Raymii.org

אֶשָּׂא עֵינַי אֶל־הֶהָרִים מֵאַיִן יָבֹא עֶזְרִֽי׃
Home | About | All pages | Cluster Status | RSS Feed

Proxmox VE 7 Corosync QDevice in a Docker container

Published: 17-04-2022 | Last update: 29-01-2024 04:30 | Author: Remy van Elst | Text only version of this article

❗ This post is over one years old. It may no longer be up to date. Opinions may have changed.

Proxmox VE cluster QDevice technical explanation
- Corosync External Vote Support
- QDevice Technical Overview
Proxmox VE host setup, part 1
Docker container setup
Proxmox VE host setup, part 2

At home I have a 2 node Proxmox VE cluster consisting of 2 HP EliteDesk Mini machines, both running with 16 GB RAM and both an NVMe and SATA SSD with ZFS on root (256 GB). It's small enough (physically) and is just enough for my homelab needs specs wise. I have a few services at home, the rest runs on 'regular' virtual private servers online. Proxmox VE, a virtualization stack based on Debian, has support for clustering. Clustering can mean different things to different people, in this case the cluster support means a group of physical servers, but Proxmox also supports actual high-availability with fail over and (live) migration. I also have a small NAS with spinning disks for shared storage via NFS, which is helpful when experimenting with live migration.

Update 29-01-2024: The Docker image now contains a health check command and sets the sticky bit on /var/run so corosync-qnetd can create its runtime directory.

cluster

My modest two node Proxmox VE cluster, with extra quorum device

For a cluster (in any sense of the word), you need at least 3 nodes, otherwise there is no quorum. Meaning, if one node goes down, it (and the other node) cannot know if the problem is at their side or the other side. With an uneven number of nodes, one node can always ask another node, hey, it is just me or do so see the issue as well? If it receives no reply, it knows it's their problem, if the other node does reply, they know it's the third node that has the problem. Corosync, the cluster software used by Proxmox, supports an external Quorum device. This is a small piece of software running on a third node which provides an extra vote for the quorum (the extra vote) without being a Proxmox VE server. Any cluster with a even number of nodes can get such a split-brain situation, and in my experience, those are bad.

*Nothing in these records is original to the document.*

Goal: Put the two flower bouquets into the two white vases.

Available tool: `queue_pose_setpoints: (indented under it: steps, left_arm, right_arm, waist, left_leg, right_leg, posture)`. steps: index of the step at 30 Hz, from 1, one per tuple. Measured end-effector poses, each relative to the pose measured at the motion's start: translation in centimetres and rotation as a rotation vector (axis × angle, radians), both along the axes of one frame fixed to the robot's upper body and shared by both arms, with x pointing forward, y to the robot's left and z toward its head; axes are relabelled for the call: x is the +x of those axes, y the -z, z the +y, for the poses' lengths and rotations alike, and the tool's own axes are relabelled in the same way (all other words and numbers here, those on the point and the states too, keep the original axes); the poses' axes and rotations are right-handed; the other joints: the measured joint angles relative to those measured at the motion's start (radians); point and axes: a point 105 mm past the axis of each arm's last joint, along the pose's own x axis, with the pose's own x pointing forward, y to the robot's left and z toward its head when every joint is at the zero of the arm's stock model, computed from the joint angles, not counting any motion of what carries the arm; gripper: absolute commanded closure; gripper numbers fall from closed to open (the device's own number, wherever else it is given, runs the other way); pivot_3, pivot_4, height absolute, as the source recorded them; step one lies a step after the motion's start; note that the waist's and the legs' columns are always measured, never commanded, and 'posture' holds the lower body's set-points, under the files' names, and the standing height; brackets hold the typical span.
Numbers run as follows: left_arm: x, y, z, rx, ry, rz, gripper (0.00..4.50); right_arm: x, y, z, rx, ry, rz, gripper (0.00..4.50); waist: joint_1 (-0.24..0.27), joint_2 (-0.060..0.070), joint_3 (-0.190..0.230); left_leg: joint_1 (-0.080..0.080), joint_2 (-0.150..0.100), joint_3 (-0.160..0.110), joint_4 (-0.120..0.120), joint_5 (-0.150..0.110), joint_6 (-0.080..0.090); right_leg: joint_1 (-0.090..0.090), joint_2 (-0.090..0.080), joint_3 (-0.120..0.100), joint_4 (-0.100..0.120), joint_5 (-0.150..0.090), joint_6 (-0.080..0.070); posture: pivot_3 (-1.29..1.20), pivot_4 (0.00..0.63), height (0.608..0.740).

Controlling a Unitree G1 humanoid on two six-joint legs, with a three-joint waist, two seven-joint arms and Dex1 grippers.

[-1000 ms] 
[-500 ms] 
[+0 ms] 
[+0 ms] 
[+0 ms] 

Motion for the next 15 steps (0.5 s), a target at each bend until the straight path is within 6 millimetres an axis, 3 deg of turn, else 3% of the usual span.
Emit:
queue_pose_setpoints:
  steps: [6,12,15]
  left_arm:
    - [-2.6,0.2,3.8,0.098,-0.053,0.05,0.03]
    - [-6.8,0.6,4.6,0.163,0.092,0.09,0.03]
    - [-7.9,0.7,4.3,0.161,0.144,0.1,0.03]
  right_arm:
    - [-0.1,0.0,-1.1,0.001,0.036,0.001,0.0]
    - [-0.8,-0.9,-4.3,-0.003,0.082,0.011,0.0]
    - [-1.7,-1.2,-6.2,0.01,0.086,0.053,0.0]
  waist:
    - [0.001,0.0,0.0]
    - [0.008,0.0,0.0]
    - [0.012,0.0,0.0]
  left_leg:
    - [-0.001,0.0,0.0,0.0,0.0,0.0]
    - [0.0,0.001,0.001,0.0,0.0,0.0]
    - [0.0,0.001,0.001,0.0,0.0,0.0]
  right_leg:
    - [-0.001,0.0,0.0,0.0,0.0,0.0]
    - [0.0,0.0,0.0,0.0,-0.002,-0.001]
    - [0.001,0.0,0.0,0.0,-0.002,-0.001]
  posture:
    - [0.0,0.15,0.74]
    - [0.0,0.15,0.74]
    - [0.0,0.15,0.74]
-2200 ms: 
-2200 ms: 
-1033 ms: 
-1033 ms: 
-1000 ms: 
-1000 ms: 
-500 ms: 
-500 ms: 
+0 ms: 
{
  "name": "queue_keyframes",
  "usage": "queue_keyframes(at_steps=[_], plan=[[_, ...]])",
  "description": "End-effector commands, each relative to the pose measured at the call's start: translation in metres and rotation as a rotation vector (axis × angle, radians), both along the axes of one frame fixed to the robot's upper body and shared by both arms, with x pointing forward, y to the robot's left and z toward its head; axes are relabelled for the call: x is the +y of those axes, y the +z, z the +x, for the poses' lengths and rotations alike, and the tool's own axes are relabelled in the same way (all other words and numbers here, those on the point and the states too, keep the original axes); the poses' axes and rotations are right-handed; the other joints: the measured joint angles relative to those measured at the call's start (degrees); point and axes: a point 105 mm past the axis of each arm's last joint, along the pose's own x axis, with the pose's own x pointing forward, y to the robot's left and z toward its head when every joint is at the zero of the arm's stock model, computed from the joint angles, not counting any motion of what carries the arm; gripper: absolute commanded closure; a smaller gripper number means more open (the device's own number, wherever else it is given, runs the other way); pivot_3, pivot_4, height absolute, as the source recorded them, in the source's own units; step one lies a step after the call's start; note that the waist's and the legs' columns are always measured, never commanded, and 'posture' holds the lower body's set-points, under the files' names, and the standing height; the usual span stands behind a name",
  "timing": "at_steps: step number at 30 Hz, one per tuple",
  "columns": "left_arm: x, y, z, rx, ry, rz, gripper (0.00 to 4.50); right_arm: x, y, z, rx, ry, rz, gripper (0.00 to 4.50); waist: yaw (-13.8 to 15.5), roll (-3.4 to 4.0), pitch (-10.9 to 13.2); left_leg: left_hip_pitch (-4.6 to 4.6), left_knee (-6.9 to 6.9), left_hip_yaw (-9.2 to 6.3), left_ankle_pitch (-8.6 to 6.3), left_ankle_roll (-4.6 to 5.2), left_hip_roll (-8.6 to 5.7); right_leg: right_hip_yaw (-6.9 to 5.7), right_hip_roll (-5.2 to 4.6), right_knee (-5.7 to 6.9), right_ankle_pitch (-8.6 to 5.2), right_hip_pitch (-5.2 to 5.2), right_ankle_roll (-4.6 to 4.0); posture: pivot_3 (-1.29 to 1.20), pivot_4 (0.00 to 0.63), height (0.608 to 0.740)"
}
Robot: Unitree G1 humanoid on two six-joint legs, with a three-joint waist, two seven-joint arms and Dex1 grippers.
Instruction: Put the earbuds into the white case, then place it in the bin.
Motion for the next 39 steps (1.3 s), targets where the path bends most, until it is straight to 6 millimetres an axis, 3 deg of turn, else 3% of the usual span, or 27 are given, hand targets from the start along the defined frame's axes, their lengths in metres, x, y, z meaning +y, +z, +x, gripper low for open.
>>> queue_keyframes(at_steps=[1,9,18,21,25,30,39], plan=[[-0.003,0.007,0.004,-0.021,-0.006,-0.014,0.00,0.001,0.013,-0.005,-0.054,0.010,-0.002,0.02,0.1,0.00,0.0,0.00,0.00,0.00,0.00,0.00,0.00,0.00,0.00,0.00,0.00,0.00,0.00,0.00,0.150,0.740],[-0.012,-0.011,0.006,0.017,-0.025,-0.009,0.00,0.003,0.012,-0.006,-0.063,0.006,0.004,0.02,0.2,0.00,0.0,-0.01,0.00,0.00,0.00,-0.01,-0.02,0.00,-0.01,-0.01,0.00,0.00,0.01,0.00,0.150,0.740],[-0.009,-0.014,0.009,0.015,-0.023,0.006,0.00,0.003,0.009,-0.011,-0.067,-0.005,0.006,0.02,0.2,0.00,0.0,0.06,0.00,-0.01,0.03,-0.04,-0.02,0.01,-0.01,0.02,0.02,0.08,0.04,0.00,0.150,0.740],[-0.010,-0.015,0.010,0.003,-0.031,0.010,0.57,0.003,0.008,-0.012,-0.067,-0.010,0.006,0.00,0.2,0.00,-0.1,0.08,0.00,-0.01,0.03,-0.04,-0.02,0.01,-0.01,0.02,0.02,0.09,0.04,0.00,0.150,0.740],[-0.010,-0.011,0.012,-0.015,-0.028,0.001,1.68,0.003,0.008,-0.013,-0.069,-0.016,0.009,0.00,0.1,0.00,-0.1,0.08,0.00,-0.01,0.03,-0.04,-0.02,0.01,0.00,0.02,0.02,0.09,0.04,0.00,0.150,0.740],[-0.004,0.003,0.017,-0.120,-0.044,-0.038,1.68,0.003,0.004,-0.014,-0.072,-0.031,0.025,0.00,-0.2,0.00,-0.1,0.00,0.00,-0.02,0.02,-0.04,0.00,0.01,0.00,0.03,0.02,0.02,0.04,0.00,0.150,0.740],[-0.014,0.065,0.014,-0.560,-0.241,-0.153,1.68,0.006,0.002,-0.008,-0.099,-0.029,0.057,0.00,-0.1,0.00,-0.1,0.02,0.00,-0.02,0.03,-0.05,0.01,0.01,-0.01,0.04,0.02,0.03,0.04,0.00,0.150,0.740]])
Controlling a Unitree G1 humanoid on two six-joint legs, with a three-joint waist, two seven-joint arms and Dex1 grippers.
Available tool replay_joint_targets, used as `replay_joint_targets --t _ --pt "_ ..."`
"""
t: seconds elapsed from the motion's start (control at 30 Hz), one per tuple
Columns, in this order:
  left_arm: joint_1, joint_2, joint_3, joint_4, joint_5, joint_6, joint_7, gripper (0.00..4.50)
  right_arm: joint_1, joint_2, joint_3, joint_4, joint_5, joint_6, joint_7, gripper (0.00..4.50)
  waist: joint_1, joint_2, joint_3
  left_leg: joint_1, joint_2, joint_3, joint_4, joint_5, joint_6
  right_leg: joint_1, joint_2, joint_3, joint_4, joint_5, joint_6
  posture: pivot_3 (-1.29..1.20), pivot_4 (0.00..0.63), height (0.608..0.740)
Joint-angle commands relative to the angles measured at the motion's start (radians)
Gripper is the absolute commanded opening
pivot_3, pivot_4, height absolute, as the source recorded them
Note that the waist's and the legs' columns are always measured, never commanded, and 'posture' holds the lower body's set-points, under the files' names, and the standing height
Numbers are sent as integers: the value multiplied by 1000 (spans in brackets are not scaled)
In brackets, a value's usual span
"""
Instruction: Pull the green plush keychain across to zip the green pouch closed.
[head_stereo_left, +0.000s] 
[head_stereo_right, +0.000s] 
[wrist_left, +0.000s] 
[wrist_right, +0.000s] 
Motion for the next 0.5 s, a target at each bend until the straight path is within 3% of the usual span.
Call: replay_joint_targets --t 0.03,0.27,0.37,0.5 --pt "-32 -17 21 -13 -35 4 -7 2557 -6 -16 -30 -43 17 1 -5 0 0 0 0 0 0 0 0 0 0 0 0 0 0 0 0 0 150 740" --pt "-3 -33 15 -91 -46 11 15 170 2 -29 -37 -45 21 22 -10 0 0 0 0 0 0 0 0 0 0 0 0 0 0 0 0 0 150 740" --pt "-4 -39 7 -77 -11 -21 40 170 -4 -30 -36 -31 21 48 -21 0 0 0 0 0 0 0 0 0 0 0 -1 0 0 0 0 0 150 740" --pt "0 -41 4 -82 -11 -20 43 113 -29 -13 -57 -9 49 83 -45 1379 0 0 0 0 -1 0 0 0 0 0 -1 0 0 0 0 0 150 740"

A two node proxmox cluster shuts down all virtual machines and containers in the case of one node failure, the cluster is in read-only mode. So if you power down one of your proxmox servers, the other one is offline as well, even if you've just migrated all machines to that node. With the extra quorum device, you can safely power down one node.

In my case I wanted to run this on my NAS, since (physical) space is a premium. The NAS supports Docker, this guide explains how to run the QDevice for Proxmox in a Docker container. The docker container is a Debian 11 container with systemd and openssh, since the proxmox QDevice setup requires that. More like an LXC container than a docker container. The NAS itself does not run Debian and has no corosync packages, which is why I resorted to this route.

If you can run an extra debian server, there is no need to go the Docker route, you can just follow the regular guide. There is a qdevice docker image but that guide does not work for Proxmox VE 7 and requires a lot of manual setup. Using my method involves a lot less steps, since you're basically running an extra debian VPS (a container with systemd and openssh).

I've been working with Corosync since 2012, have written a few posts in 2013 so I consider myself experienced in corosync usage. The Proxmox web interface makes clustering very easy.

Proxmox VE cluster QDevice technical explanation

My cluster has 2 nodes, both use ZFS as local storage. The Proxmox Docs explains all the details on running a cluster and the GUI makes it very easy to setup. For this guide I'm assuming you already have the 2 node cluster setup.

Quoting the documentation page with more information on the QDevice:

Corosync External Vote Support

This section describes a way to deploy an external voter in a Proxmox VE cluster. When configured, the cluster can sustain more node failures without violating safety properties of the cluster communication.

For this to work, there are two services involved:

A QDevice daemon which runs on each Proxmox VE node
An external vote daemon which runs on an independent server

As a result, you can achieve higher availability, even in smaller setups (for example 2+1 nodes).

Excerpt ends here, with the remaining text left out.